The move is likely to exacerbate tensions between the Commission and Hungarian Prime Minister Viktor Orbán, who faces the very real prospect of losing power after 15 years in an election slated for 2026. He’s had a turbulent relationship with EU policymakers and fellow governments, which have criticized what they see as his Russia-friendly and authoritarian policies.

While the EU has taken action against Hungary and already withheld some funding ― and Orbán has made life difficult by threatening to block European efforts to sanction Moscow ― the next budget “will provide for a streamlined and harmonized conditionality system for all EU funds allocated to member states,” according to the document.

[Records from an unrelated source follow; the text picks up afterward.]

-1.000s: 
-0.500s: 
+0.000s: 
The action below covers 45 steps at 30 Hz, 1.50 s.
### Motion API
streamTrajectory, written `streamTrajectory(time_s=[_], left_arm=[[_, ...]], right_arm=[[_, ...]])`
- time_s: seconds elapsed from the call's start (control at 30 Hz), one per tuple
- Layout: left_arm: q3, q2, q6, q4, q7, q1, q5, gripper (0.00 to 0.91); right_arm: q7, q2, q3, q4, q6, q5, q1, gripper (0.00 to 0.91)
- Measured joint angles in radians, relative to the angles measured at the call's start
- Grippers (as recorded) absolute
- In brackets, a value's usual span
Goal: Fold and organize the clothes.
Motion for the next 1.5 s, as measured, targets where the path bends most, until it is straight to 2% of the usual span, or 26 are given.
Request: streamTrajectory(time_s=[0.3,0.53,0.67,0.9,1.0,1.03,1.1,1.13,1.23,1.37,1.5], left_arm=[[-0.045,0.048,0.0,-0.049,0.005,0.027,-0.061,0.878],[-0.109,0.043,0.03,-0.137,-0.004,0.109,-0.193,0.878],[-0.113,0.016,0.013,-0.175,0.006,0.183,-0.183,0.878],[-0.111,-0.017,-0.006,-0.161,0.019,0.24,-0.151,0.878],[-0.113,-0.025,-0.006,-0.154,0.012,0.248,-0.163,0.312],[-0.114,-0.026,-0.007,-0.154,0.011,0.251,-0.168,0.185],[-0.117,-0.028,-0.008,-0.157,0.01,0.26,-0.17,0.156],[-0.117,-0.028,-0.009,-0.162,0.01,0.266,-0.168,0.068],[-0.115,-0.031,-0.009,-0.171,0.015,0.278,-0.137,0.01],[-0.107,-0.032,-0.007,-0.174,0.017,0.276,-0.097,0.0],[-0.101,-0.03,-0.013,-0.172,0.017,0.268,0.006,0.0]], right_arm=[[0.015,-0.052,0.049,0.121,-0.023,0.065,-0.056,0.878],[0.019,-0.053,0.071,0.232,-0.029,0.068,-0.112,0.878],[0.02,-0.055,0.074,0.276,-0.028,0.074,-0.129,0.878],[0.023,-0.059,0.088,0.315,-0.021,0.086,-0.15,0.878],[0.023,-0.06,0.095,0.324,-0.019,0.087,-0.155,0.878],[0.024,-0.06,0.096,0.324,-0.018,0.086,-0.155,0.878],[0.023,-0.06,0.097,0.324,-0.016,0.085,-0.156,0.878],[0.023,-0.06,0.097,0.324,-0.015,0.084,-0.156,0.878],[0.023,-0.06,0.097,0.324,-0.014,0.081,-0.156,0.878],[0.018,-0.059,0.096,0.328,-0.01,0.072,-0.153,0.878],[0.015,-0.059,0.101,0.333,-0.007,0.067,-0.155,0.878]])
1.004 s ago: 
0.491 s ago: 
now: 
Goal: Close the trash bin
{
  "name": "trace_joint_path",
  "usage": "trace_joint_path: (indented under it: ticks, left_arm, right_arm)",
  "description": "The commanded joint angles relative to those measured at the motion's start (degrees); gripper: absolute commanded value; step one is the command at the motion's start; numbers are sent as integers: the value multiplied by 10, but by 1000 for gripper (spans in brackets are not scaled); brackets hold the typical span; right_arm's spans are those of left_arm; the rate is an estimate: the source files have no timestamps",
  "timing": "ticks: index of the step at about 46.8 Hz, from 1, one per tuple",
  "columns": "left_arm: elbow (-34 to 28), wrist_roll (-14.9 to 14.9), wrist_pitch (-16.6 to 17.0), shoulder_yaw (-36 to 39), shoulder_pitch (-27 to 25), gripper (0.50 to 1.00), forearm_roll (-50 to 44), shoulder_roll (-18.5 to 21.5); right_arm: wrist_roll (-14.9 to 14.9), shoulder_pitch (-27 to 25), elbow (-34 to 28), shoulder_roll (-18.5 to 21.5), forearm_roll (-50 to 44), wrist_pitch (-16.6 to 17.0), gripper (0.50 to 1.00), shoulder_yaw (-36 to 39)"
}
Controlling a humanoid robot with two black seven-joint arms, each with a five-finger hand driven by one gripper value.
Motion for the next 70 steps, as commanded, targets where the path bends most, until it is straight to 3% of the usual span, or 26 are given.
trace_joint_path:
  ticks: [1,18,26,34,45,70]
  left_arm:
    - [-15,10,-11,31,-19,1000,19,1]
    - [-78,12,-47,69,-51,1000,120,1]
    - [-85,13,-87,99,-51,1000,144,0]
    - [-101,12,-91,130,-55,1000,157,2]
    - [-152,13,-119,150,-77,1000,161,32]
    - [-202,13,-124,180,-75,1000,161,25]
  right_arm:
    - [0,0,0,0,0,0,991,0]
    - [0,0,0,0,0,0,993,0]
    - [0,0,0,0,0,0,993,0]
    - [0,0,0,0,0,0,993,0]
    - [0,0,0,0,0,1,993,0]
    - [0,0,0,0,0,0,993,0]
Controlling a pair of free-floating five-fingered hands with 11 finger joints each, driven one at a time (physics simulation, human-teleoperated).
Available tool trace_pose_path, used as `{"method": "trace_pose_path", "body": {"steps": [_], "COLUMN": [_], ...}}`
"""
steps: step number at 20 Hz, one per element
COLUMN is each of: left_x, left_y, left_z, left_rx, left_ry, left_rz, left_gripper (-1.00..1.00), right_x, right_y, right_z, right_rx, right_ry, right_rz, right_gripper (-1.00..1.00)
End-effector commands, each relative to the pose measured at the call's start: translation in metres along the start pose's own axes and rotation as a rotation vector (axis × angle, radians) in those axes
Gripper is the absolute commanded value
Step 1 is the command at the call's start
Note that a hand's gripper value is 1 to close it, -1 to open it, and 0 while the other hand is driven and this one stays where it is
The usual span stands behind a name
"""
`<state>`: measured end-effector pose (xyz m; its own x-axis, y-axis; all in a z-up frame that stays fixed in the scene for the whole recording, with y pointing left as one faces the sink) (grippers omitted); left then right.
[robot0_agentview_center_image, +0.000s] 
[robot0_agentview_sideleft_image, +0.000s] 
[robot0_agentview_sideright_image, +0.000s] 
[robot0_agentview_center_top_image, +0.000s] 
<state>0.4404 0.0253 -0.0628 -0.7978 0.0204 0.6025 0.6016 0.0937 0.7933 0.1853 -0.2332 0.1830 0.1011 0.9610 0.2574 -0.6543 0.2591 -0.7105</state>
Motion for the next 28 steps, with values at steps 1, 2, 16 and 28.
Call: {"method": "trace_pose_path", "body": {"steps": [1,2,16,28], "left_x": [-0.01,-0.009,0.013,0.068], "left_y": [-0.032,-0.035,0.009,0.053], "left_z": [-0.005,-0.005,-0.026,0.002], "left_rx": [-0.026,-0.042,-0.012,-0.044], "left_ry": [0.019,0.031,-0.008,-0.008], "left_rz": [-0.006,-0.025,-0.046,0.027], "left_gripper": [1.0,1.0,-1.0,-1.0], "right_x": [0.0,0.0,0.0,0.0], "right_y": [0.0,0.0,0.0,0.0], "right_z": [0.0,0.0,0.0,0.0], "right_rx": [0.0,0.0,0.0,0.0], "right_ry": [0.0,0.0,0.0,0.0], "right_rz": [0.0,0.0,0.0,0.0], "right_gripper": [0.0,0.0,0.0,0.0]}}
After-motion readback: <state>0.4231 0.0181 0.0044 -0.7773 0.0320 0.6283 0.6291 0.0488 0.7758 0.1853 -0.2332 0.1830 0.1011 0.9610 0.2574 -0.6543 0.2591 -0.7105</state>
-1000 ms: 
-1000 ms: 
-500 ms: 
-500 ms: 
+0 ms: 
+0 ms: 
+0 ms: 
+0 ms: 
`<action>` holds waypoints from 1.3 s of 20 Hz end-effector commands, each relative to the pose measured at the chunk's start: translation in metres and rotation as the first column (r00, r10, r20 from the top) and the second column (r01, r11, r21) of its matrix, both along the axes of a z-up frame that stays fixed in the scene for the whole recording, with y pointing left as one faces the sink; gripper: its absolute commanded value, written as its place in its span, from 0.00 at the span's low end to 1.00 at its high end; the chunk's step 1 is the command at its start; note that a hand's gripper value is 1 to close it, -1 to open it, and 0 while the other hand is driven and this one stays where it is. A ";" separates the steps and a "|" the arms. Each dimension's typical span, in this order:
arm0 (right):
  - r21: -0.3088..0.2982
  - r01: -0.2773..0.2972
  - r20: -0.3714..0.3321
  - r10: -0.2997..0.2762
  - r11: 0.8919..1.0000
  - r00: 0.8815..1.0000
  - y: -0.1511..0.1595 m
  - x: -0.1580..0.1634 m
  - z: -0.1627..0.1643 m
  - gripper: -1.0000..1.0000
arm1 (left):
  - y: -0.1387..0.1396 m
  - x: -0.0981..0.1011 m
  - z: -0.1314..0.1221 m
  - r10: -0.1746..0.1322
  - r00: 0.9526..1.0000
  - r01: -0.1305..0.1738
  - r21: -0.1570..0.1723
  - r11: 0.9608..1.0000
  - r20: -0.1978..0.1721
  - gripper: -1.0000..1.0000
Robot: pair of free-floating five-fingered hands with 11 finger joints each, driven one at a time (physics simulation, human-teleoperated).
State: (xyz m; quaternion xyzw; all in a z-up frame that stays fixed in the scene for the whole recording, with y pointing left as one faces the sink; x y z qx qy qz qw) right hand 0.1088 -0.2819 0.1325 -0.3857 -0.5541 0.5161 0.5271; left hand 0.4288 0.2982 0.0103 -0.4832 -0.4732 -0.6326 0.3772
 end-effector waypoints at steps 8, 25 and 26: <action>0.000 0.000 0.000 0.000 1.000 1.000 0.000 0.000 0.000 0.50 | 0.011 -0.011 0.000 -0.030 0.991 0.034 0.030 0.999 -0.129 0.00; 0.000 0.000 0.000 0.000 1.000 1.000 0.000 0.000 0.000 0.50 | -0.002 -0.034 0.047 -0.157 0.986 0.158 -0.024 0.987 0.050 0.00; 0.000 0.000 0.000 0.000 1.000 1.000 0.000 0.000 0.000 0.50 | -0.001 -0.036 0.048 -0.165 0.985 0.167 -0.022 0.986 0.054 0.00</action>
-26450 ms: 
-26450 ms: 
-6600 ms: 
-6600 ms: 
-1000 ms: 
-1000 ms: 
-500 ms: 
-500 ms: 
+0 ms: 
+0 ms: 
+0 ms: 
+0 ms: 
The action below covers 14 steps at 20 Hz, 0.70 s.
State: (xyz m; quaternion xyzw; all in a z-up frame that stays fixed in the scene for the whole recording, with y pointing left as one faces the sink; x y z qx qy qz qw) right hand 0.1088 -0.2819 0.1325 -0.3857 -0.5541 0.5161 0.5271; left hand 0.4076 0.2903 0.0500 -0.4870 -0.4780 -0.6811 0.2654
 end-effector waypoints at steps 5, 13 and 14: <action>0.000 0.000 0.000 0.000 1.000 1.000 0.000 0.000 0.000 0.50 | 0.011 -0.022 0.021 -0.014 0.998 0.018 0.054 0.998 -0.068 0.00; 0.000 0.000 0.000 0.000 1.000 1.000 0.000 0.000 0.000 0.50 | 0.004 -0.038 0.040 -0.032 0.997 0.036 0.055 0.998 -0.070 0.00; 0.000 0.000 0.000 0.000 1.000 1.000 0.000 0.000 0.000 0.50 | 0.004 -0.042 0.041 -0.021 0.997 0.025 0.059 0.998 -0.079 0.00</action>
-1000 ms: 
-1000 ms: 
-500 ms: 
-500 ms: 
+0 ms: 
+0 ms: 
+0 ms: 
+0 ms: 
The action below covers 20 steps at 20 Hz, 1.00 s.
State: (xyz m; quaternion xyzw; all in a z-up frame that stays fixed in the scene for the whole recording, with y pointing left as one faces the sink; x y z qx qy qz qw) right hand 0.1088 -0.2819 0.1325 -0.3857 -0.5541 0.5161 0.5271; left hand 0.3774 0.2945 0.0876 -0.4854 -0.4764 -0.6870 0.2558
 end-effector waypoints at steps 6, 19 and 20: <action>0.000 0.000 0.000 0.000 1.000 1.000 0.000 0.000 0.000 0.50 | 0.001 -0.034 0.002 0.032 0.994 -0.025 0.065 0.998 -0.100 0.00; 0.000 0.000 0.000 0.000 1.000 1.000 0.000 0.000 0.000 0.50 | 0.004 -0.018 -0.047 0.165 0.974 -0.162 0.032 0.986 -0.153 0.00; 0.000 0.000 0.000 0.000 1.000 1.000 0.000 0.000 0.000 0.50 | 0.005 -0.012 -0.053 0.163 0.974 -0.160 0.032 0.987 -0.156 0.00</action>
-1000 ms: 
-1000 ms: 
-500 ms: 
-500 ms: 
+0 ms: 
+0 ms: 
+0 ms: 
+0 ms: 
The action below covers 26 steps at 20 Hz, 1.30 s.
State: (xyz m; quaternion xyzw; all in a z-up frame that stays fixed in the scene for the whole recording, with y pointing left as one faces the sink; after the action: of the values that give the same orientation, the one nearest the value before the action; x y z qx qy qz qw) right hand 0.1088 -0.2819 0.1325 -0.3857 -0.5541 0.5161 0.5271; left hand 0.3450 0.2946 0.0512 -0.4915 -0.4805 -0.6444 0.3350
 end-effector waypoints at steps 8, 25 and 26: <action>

The Commission wants to move away from the current system where “member states with particular issues could be tempted to shift some investments between programs to avoid being subject to a particular condition,” it states.

Several EU countries supported tightening the link between the rule of law and funding in their submissions to the Commission ahead of the budget proposal. After its publication, governments will begin negotiations with each other on a final text ― but this is a lengthy process that is not expected to conclude until 2027.

“The Conditionality Regulation must be applied to all EU funding,” Finland wrote in its position paper on the new budget, seen by POLITICO.

But Hungary retorted in its own document that these rules “allowed for exerting arbitrary political pressure in policy areas unrelated to the protection of the Union’s budget.” Slovakia, which has also been criticized over rule-of-law issues, echoed these arguments in its own submission.